Now since we're talking about the extinction of humanity within 40 - 300 years (I go for about 80-100 myself) you might think this would be a bit depressing. Well, it might be, except I've long known I'll be dead before 2070 and probably before 2050. Everyone I care about will be dead within about 110 years. These are the things we secular humanist types know, and yet we can be quite cheerful. Ok, not in my case. Less dour maybe.
The peri-Singular death of humanity is a serious matter for humans, but it's less inevitable than our personal exits, so by comparison the Fermi Paradox/Singularity schtick is more entertaining than grim. That's why I appreciated this comment on a recent post (edits and emphases mine, follow link for full text) ...

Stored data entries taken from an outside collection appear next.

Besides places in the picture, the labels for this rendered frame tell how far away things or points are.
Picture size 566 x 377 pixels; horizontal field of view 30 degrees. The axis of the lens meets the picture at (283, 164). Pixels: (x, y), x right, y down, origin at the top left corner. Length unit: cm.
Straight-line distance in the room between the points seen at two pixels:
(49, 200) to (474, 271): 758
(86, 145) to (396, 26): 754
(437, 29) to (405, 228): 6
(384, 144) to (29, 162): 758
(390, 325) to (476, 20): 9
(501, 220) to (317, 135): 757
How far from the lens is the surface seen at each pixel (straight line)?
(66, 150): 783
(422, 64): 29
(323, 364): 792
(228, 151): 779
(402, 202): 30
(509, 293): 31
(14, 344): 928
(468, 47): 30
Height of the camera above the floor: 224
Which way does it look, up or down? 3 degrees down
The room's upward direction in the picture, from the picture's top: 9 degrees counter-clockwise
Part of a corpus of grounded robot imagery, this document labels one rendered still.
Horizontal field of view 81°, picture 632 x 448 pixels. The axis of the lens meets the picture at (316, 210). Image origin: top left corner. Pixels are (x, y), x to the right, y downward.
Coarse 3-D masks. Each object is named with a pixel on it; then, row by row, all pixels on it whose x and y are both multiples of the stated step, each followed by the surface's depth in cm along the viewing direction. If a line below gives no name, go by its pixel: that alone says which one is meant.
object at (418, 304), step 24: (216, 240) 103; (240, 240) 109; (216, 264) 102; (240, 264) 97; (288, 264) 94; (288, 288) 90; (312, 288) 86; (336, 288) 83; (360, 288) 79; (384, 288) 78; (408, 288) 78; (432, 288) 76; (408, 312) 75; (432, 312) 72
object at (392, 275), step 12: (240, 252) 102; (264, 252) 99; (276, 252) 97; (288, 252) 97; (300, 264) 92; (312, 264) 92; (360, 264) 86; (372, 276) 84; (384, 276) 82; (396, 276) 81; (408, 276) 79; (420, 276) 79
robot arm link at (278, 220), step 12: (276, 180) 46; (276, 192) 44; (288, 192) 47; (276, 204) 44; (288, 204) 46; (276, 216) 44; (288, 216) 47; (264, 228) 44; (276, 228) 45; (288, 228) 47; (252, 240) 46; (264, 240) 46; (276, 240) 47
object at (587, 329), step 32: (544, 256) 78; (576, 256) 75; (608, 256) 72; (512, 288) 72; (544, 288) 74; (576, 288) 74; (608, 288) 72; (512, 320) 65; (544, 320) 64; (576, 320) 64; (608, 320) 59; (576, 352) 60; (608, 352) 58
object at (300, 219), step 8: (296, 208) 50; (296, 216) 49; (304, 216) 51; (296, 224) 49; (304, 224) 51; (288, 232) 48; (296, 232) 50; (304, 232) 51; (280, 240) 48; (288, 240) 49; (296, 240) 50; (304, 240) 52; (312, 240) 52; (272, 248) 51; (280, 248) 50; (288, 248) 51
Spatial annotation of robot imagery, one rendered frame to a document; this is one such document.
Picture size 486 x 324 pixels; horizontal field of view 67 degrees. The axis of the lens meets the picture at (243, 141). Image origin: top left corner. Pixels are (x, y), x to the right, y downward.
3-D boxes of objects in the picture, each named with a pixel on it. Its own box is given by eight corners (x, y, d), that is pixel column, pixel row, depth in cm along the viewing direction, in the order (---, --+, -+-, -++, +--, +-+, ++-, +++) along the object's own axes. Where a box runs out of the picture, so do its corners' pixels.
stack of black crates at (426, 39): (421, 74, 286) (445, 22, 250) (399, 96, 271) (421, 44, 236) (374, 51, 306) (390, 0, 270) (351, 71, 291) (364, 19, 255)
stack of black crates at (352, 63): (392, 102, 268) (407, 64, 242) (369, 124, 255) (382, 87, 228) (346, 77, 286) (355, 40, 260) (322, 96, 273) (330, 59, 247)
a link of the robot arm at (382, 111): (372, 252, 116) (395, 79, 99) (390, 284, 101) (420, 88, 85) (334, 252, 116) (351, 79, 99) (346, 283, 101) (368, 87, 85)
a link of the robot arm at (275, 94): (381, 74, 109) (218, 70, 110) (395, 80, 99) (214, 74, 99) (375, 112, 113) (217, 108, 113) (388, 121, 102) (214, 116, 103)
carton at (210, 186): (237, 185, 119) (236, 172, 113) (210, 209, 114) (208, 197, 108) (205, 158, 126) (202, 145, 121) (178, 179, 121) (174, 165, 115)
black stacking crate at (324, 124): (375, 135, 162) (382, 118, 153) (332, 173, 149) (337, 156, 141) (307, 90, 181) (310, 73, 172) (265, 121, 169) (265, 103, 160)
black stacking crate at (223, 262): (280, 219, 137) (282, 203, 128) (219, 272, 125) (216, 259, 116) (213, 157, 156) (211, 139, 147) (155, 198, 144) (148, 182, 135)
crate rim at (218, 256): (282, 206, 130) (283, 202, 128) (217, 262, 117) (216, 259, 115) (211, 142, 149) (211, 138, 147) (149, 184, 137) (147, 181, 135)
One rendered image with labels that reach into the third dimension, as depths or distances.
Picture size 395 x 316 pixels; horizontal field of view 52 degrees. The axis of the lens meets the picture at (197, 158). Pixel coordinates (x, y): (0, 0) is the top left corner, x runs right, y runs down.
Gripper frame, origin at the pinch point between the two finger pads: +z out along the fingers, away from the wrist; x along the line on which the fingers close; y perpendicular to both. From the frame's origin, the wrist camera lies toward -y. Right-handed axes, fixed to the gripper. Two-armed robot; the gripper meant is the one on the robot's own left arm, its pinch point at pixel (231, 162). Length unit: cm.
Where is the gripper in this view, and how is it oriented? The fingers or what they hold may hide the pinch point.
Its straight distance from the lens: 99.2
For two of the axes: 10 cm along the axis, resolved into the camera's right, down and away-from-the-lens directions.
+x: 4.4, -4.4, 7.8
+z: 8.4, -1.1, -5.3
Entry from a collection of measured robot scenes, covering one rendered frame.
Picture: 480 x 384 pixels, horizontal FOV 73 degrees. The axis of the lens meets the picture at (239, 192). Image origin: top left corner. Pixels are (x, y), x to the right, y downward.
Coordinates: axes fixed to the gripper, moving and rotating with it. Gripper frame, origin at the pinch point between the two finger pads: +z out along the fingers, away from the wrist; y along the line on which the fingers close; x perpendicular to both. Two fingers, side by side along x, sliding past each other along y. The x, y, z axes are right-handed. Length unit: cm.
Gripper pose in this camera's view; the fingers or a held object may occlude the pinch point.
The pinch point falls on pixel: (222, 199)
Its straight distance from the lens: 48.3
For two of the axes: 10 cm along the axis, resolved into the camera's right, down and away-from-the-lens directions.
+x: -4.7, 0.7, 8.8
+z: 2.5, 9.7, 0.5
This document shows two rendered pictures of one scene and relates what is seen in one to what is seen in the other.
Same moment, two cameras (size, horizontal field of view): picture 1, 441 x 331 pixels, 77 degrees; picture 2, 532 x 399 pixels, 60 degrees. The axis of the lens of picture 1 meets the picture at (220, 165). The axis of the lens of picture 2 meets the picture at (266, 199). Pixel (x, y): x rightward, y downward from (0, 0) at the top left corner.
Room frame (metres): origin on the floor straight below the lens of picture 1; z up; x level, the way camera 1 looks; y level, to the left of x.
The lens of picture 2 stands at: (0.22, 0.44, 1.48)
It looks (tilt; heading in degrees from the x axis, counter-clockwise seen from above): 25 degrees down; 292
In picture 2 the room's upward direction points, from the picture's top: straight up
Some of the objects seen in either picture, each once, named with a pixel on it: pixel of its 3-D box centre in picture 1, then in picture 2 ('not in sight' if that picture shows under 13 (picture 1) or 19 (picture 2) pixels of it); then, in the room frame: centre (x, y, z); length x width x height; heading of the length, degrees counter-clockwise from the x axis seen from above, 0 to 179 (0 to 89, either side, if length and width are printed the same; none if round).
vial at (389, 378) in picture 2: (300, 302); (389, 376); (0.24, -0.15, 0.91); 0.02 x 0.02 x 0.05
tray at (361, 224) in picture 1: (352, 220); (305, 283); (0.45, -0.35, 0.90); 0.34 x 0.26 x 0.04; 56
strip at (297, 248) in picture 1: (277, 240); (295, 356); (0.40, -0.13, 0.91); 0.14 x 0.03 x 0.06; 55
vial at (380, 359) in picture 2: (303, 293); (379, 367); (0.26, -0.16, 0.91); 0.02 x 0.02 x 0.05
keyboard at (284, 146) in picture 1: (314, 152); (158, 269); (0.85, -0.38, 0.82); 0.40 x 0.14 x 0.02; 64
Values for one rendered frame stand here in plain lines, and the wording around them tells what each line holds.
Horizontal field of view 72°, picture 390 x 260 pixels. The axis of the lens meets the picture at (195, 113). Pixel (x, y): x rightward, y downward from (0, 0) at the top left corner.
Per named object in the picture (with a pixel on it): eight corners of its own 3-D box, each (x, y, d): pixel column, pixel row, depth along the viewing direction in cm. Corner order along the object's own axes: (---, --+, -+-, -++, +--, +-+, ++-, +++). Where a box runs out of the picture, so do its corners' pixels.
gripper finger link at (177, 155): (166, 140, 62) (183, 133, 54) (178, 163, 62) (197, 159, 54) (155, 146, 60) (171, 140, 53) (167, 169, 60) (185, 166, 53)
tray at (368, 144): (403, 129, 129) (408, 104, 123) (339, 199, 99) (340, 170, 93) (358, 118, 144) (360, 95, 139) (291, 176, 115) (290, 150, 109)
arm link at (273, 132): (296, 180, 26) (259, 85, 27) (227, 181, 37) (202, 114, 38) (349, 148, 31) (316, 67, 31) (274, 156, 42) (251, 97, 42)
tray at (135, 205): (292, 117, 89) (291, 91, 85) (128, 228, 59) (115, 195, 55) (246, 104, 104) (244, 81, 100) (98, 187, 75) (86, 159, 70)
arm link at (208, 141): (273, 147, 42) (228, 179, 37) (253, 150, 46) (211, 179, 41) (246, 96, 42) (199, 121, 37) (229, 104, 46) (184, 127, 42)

Comment by Augustine 11/29/09
... I don't trust predictions that are based on extrapolations from current rates of growth. These predictions are, and will be, correct, but only for limited time frames. Extend them out too far and they become absurd. Moore's Law works fine, and will continue to work fine for a while I’m sure, but basing predictions on ever accelerating computing power is about as useful as imagining accelerating a given mass to the speed of light.There's more to the post, but I'll stick with these two questions. The "limits to exponential growth" argument is even stronger than stated here since, in fact, Moore's Law itself has already failed. We have some more doublings to go, but each one is taking longer than the last.
The greater problem, however, with the argument lies in the fact that we are at best imperfect predictors ... You cannot accurately infer a future singularity when you cannot know what will change the game before it happens, if you get my drift...
So maybe we'll never have the technology to make a super-human AI. I think we'll make at least a human-class AI, if only because we've made billions of human-level DI (DNA-Intelligences). Even if computers only get five more doublings in, I think we'll figure a way to cobble something together that merits legal protection, a vote, and universal healthcare. (Ok, so the AI will come sooner than universal healthcare.)
So we get our AI, and IT's very smart, but it's comprehensible (Aaronson put this well). So this is certainly disruptive, but it's no singularity. On the other circuit, it does seem odd that today's average human would represent the pinnacle of cognition. Our brains are really crappy. Sure the associative cortices are neat, but the I/O channels are pathetic. A vast torrent of data washes out of our retina -- and turns into hugely compressed lossy throughput along a clogged input channel. We can barely juggle five disparate concepts in working memory. Surely we can improve on that!
So I'm afraid that Newton/Einstein/Feynman class minds do not represent a physical pinnacle of cognition. We'll most likely get something at least 10 times smarter. Something that makes things even smarter and faster, than can continuously improve and extend cognitive abilities until we start to approach physical limits of computation. Before that though, the earth has been turned into "computronium" -- and my atoms are somewhere in orbit.
As to the second objection, that we can't imagine a singularity because we can only reason within the system we know, I think that's actually the point. We can't imagine what comes after the world of the super-human minds because -- well, we don't have the words for that world. We can reason within the system we know until sometime close to when these critters come online, then we can't.
That doesn't mean humanity necessarily kicks off. Lots of geeks imagine we'll upload our minds into unoccupied (!) processing environments, or that the AIs will be sentimental. Not everyone is as cheerily pessimistic as me. It's not called a "Singularity" because it's the "end", it's because we can't make predications about it. Super-AI is death to prediction.